Bir dergide köşe yazısı yazdığını, aynı derginin Tarsus´taki temsilciliğini yaptığını belirten Çınar, şöyle konuştu: Ön sözünü Mersin İl Müftüsünün yazdığı kitabım ayda bin adet satıyordu. Sürekli misyonerliği anlatan konferanslar düzenliyorduk. Buralarda kitabım satılıyor, ben imzalıyordum. Bazı belediyeler kitabımı toptan satın almıştı. Parasını bana peşin ödemişlerdi. Okullara fotokopi hizmeti veriyordum. Antep usulü baklava imalathanem vardı. Siyasi Misyonerliğe Karşı Güç Birliği Derneği´ni kurmuştum, genel başkanıydım. İlk önce 10. Cumhurbaşkanı Ahmet Necdet Sezer bu derneği kurduğum için bana tebrik yazısı gönderdi.
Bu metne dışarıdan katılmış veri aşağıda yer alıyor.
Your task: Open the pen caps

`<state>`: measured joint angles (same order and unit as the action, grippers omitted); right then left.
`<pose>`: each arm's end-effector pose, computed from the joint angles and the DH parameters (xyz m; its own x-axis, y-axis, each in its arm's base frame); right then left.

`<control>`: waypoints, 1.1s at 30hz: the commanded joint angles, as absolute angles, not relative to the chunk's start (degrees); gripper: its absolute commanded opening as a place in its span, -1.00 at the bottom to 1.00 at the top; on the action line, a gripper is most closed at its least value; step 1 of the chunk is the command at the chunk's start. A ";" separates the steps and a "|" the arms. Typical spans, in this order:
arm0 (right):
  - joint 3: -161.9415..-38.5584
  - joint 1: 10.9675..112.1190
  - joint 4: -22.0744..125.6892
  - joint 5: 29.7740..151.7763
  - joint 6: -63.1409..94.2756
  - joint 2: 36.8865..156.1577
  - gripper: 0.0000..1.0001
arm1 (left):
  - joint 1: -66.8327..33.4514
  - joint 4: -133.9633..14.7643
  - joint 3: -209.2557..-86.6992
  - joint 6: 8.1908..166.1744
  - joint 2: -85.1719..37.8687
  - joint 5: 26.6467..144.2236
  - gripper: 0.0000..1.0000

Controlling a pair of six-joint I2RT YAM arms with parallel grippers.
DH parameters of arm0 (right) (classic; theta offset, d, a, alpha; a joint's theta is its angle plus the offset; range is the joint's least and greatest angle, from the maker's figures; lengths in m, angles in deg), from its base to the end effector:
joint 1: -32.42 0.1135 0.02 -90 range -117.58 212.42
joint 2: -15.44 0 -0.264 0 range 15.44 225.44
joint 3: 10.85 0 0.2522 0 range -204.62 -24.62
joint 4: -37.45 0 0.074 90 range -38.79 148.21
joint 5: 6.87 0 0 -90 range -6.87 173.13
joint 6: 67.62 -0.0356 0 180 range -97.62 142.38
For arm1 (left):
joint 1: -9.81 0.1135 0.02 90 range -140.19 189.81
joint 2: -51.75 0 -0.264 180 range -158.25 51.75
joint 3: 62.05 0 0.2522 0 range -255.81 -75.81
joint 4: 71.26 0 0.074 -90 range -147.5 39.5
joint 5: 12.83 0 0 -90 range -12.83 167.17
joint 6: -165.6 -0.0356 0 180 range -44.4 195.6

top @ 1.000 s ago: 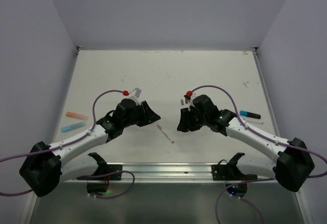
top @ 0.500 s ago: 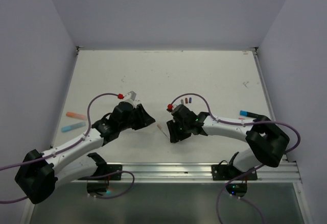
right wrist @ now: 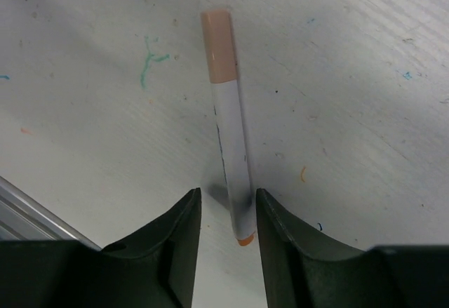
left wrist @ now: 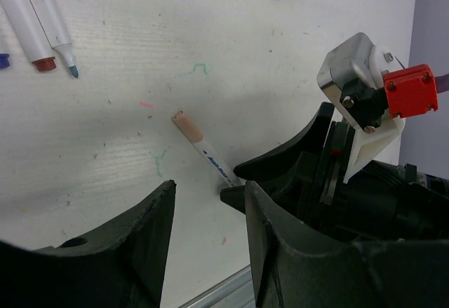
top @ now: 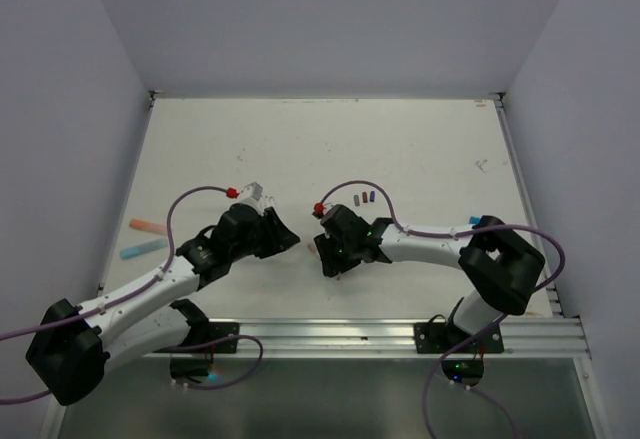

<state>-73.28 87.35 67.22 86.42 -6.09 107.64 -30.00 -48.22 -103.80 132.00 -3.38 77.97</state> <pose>0.1733 0.2505 0.1577 -0.8329 -0.3581 -0.4220 -0.4969 0.8196 0.2851 0.1553 -0.1301 0.2067 -0.7928 -0.4234 -0.4384 -0.0208 0.7377 -0.6748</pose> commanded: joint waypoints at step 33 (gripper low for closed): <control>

Bu gelir kaynaklarımın belgelerini ibraz ediyorum. Çok sayıda kişinin işe girmesi için referans oldum. Sanıklar TUSHAD´ın varlığını kabul etmiyorlar. Ben TUSHAD´dan aldığım 2 bin lira maaşı söylemiyorum bile.
Çınar, yeşil kartının daha sonra Emekli Sandığı iştirakçisi olması nedeniyle iptal edildiğini söyledi. Maddi açıdan sıkıntılı günler geçirdiğini aktaran Çınar, Tanık korumaya alındıktan sonra kitaplarımı köydeki evin deposuna götürdüm. Evimdeki eşyalarımı dağıttım. Hayat tüm sevdiklerime ve aileme zehir oldu. Tanıdığım tüm kişilerle irtibatım koptu. Annemle bile görüşemiyorum. Ticaretimden dolayı 150 bin lira alacağım var, alamıyorum çünkü deşifre oldum. Bulunduğum yerden ayrılmak zorunda kaldım. Zor günler geçiriyorum ama ifadelerimi değiştirmiyorum diye konuştu.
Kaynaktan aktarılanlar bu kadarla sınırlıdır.